UBUNTU_TAG: ${ATLAS_UBUNTU_TAG:-24.04}
# Wipe the NVIDIA driver request from the base file when targeting
# AMD / Intel / Snapdragon / CPU. NVIDIA users should leave the
# base resource block in place (override via docker-compose.override.yml
# or just use docker-compose.yml's CUDA image). Same `!reset` pattern
# the ROCm overlay uses for the same reason.

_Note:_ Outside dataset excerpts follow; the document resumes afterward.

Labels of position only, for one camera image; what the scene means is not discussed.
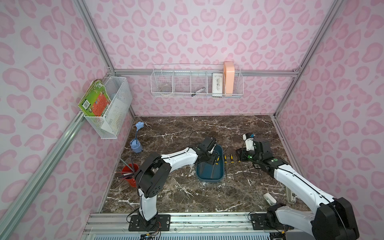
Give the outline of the teal plastic storage box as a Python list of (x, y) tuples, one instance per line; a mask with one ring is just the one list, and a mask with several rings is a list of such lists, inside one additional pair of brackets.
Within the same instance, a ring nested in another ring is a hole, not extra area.
[(208, 163), (200, 163), (197, 165), (196, 174), (202, 182), (218, 183), (225, 176), (224, 153), (220, 145), (215, 146), (214, 154), (216, 154), (218, 158), (213, 165)]

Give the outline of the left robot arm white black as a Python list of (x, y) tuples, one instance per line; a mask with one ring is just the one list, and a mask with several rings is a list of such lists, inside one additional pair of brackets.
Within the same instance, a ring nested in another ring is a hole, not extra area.
[(167, 155), (150, 153), (135, 172), (140, 198), (139, 216), (145, 223), (152, 222), (158, 214), (157, 195), (163, 190), (169, 174), (185, 166), (201, 163), (212, 165), (218, 158), (215, 153), (216, 145), (216, 138), (206, 137), (201, 143), (175, 153)]

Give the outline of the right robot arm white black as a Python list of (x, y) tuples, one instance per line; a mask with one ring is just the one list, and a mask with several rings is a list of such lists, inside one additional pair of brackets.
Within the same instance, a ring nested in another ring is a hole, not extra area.
[(309, 208), (303, 212), (285, 204), (274, 204), (267, 210), (269, 226), (290, 226), (316, 240), (357, 240), (360, 237), (354, 210), (348, 200), (324, 192), (285, 160), (275, 157), (269, 141), (253, 134), (243, 135), (243, 140), (245, 146), (236, 150), (239, 161), (259, 165), (263, 172), (291, 190)]

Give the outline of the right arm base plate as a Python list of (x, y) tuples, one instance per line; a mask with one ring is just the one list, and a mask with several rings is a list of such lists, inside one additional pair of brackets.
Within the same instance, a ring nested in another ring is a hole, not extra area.
[(251, 222), (253, 230), (289, 231), (294, 229), (294, 227), (289, 225), (282, 225), (277, 222), (271, 223), (267, 217), (267, 213), (250, 212), (247, 218)]

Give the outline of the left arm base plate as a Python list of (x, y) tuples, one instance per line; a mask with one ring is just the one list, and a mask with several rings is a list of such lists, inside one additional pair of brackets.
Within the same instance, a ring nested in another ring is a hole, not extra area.
[(169, 231), (171, 223), (171, 215), (156, 215), (149, 221), (146, 221), (141, 215), (132, 215), (128, 220), (129, 232), (151, 232)]

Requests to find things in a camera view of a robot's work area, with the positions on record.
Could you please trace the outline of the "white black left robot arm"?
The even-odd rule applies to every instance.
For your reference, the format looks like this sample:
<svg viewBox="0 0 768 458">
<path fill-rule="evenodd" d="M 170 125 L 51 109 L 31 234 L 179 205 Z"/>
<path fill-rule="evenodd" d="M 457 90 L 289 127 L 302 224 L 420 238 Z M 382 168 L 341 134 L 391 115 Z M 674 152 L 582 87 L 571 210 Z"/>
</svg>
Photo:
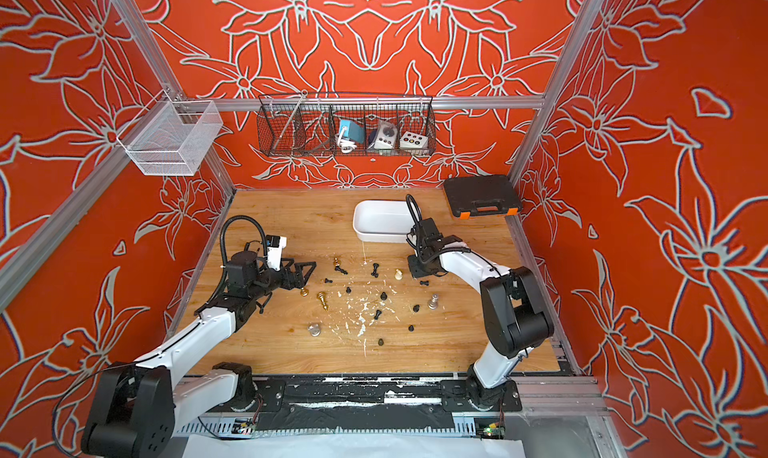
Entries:
<svg viewBox="0 0 768 458">
<path fill-rule="evenodd" d="M 187 380 L 187 373 L 218 344 L 240 331 L 254 314 L 264 312 L 278 290 L 306 287 L 314 261 L 286 258 L 287 240 L 257 226 L 258 248 L 245 245 L 229 255 L 231 225 L 256 225 L 248 216 L 229 218 L 219 234 L 221 276 L 191 324 L 132 362 L 100 372 L 80 448 L 98 457 L 157 457 L 174 432 L 218 406 L 259 411 L 262 394 L 245 364 L 222 362 L 207 374 Z"/>
</svg>

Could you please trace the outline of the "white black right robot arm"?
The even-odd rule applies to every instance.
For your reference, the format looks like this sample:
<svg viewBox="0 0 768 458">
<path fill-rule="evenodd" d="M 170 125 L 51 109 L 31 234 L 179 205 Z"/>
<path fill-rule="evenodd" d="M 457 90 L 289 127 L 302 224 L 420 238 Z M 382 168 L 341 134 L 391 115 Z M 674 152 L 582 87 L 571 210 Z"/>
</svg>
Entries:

# See: https://docs.docker.com/compose/compose-file/13-merge/#reset-value
deploy:
resources:
reservations:
devices: !reset []
devices:
# /dev/dri — DRM render nodes used by Mesa RADV (AMD), Mesa ANV
# (Intel), and Adreno (Snapdragon). Harmless on hosts without a
# GPU — the lavapipe CPU ICD doesn't need it and Vulkan just
# picks lavapipe instead. NVIDIA hosts also need this when using
# the NVIDIA Vulkan ICD via the toolkit; harmless if the toolkit
# already mounts in libGLX_nvidia separately.
- /dev/dri
# Group membership for /dev/dri access. `video` + `render` are
# standard on Linux distros (already required for the ROCm overlay).
# On hosts where these don't exist, llama-server will fail to enumerate
# GPU ICDs and Vulkan will silently fall back to lavapipe (CPU).
group_add:
- video
- render
environment:
# Take the vulkan entrypoint branch even when .env predates this
# backend (older `atlas init` runs).
- ATLAS_BACKEND=vulkan
- ATLAS_GPU_INDEX=${ATLAS_GPU_INDEX:-0}
# Optional MESA_VK_DEVICE_SELECT pass-through for cases where
# GGML_VK_VISIBLE_DEVICES isn't granular enough (multiple Intel
# Arc cards, mixed iGPU+dGPU systems where you want the dGPU).
# Format: "vendorID:deviceID" hex, or a device name substring.
- ATLAS_VK_DEVICE_SELECT=${ATLAS_VK_DEVICE_SELECT:-}
# NVIDIA users — if you're routing through the NVIDIA Vulkan ICD,
# uncomment in your docker-compose.override.yml to tell the
# toolkit to expose the graphics capability (the Vulkan ICD lives
# under `graphics`, not `compute`):
# NVIDIA_DRIVER_CAPABILITIES: graphics,compute,utility
# geometric-lens, v3-service, sandbox, atlas-proxy: no override
# needed — all CPU-only services. The override merge leaves them alone.